What you should do:
Copy, word for word, the lines below from the one containing "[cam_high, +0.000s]" up to and including the one containing "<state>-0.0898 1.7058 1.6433", with pictures left out.

Exercise material:

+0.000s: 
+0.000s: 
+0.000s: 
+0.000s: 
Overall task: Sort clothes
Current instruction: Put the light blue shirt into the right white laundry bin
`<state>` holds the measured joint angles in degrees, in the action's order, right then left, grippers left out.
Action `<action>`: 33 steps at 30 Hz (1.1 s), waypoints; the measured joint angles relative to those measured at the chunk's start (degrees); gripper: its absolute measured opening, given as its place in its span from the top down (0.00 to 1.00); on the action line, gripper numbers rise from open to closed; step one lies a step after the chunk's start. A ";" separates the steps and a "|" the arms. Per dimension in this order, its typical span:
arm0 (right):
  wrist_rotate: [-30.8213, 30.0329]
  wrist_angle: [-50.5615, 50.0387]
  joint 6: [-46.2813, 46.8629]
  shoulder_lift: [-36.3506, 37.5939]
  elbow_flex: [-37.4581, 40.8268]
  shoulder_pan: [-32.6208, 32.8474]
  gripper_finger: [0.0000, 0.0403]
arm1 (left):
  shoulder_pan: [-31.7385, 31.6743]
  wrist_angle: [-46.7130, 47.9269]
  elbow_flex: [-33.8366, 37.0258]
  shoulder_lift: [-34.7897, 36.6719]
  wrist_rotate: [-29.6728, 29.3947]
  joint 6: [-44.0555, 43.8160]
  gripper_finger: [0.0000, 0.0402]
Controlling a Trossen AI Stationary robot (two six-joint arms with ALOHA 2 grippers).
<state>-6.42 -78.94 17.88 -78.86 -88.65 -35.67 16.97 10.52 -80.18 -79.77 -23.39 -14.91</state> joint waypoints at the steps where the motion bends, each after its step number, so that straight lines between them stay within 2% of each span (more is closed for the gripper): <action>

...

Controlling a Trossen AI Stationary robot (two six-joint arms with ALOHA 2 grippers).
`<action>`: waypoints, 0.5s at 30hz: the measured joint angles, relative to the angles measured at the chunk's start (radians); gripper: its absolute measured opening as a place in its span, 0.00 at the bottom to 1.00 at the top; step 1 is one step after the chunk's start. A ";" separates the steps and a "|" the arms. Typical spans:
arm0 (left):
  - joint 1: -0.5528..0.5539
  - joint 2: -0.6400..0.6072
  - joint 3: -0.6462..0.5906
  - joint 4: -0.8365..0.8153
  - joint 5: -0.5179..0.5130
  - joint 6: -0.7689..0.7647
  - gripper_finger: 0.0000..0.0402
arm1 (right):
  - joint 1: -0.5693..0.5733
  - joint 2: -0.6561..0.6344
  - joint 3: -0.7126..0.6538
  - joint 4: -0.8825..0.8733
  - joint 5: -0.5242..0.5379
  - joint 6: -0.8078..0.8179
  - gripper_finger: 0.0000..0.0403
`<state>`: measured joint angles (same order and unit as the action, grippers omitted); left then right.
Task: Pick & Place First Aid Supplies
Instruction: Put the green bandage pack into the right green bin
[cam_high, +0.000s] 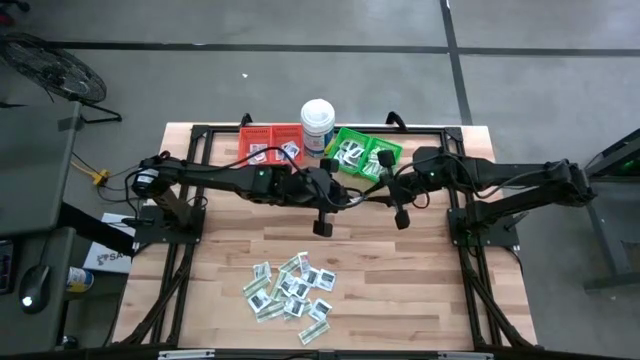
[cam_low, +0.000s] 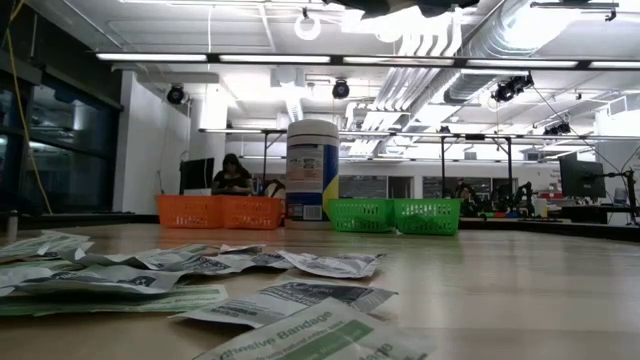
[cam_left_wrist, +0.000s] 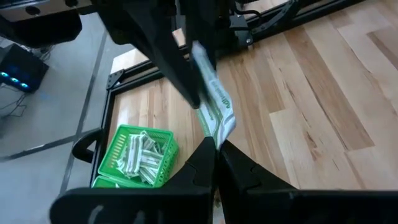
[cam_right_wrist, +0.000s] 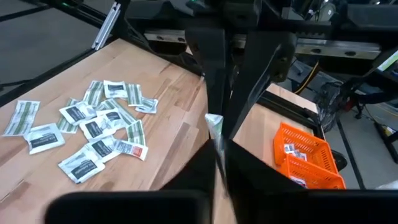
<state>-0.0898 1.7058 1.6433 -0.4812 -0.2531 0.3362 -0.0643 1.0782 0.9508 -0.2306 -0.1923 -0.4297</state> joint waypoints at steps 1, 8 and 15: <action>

Reply to the exercise:
[cam_high, +0.000s] 
[cam_low, +0.000s] 
[cam_left_wrist, +0.000s] 
[cam_right_wrist, +0.000s] 
<state>-0.0898 1.7058 1.6433 -0.4812 -0.2531 0.3362 -0.0643 1.0782 0.9508 -0.2306 -0.1923 -0.4297</state> joint waypoints at steps 1, 8 and 15: <action>

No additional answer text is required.